Church Walk Scheduled Sunday in Memory of Sandra Bland; Legality of Traffic Stop by Officer Questioned

Jul 23, 2015 08:56 PM EDT

A church in Illinois has scheduled a walk on Sunday in memory of Sandra Bland, who died in police custody in Texas. Her traffic stop by Texas police officer is also receiving extra scrutiny.

According to Geoff Ziezulewicz of Naperville Sun, DuPage African Methodist Episcopal Church, located in the Illinois town of Lisle, will hold a memorial event at 10 a.m. Sunday for 28-year-old Bland, who was found dead Monday in a Texas jail cell. A message posted on the church's Facebook page indicated that Bland grew up within that church family.

"As her church family, we mourn," Rev. James F. Miller wrote on Facebook, adding that church members would walk the grounds "as a public expression of unity and a desire for justice in her case along with so many others."

According to Ziezulewicz, Texas officials claimed that Bland committed suicide by hanging. However, Bland's family raised questions about the official account of her death.

"Bland's death in Waller County, northwest of Houston, has also sparked an outcry on social media and furthered the ongoing national debate about police treatment of African-Americans," Ziezulewicz wrote.

Officials from the Texas Department of Public Safety told the Naperville Sun that Bland was pulled over by police on July 10 after failing to signal a lane change. Department spokesman Trooper Erik Burse claimed that Bland would have been let go with a written warning, but she kicked an officer, resulting in a charge of assaulting a public servant.

"She was very aggravated. She seemed to be in pain. She really felt that her arm had been fractured," Bland's sister Shante Needham said. "I told her I would work on getting her out."

Legal analyst Danny Cevallos of CNN looked at the legality and fairness behind Bland's traffic stop. He contended that there were a few "bright-line rules" in the "sometimes nebulous law of car stops."

"If your motor vehicle is lawfully stopped for a traffic violation, police can order you out of the car," Cevallos wrote.

According to Cevallos, the U.S. Supreme Court would probably uphold that rule based on legal precedent.

"In Pennsylvania v. Mimms, the Supreme Court held that if a vehicle is lawfully detained for a traffic violation, the police officers may, without violating the search and seizure limitations of the Fourth Amendment, order the driver to exit their car," Cevallos wrote. "This also includes the power to conduct a pat-down search of the driver if the officer reasonably concludes the driver is armed and dangerous."

However, Cevallos found "a more nuanced constitutional problem" with Bland's traffic stop.

"Notice that as she's being arrested, the officer tells Bland that he was originally just going to give her a warning," Cevallos wrote. "But if you go back to the moment he returned to the car with a warning, it seems he never told her that. So only the trooper knew that Bland was going to be released with a warning."

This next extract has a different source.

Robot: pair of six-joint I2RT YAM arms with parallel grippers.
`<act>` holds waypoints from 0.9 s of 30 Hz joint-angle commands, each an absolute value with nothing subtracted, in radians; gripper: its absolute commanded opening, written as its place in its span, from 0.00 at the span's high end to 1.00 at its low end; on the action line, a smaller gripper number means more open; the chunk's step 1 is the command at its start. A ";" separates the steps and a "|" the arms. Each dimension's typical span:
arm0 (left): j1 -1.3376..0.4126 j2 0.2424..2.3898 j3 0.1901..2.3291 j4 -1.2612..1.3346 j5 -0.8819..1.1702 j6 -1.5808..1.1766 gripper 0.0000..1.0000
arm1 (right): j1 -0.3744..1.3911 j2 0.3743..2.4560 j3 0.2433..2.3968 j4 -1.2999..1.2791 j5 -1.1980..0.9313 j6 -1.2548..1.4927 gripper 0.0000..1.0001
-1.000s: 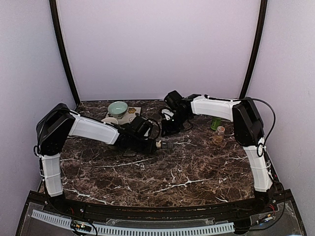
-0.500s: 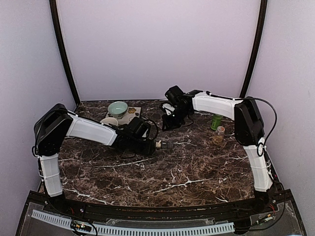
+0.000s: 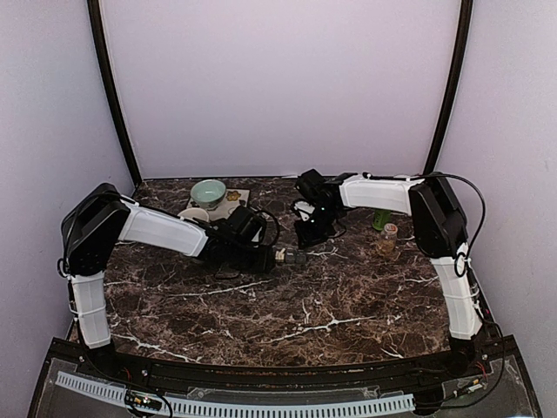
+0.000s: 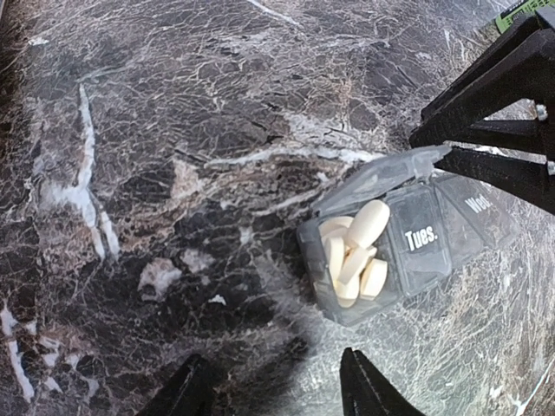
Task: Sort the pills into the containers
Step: Pick up the pill container from the center of the board.
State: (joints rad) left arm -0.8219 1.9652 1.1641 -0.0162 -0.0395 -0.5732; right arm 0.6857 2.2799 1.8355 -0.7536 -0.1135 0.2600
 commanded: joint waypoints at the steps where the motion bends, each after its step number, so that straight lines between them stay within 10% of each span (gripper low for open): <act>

Cevallos pointed out that police continue their investigation after the traffic stop is completed. He noted that the courts concluded that the traffic stop evolves to a mere "consensual encounter" after an officer allows the driver to freely go.

"This is where the Sandra Bland car stop, together with the advent of audio and video-recorded stops, really highlights the disconnect between Fourth Amendment jurisprudence, and the reality we live in," Cevallos wrote. "At the moment the car stop concluded with the supposed warning, Bland should have been free to leave. But officers know what we all know: No one feels free to leave with an officer at the window with his car parked behind, lights ablaze."

According to Cevallos, the "limitless authority" of police during traffic stops can turn "the rest of us into functional cowards and sycophants."

"It's all about self-preservation. Bravery has no place when you're pulled over," Cevallos wrote. "Bland was no coward. But she also ended up arrested. With lots of force."

Cevallos contended that based on Bland's case, "being constitutionally in the right is little consolation when you're contemplating your next court date from a jail cell."

"It often comes down to economics: It's more expensive to sit in jail and hire an attorney to vindicate those rights, than it is to simply avoid an arrest -- or even a ticket -- with a few well-timed "yes sirs,'" Cevallos wrote. "While some may admire another's act of fearless civil disobedience, nearly all of us would opt instead for fearful obedience -- and avoid a night in jail."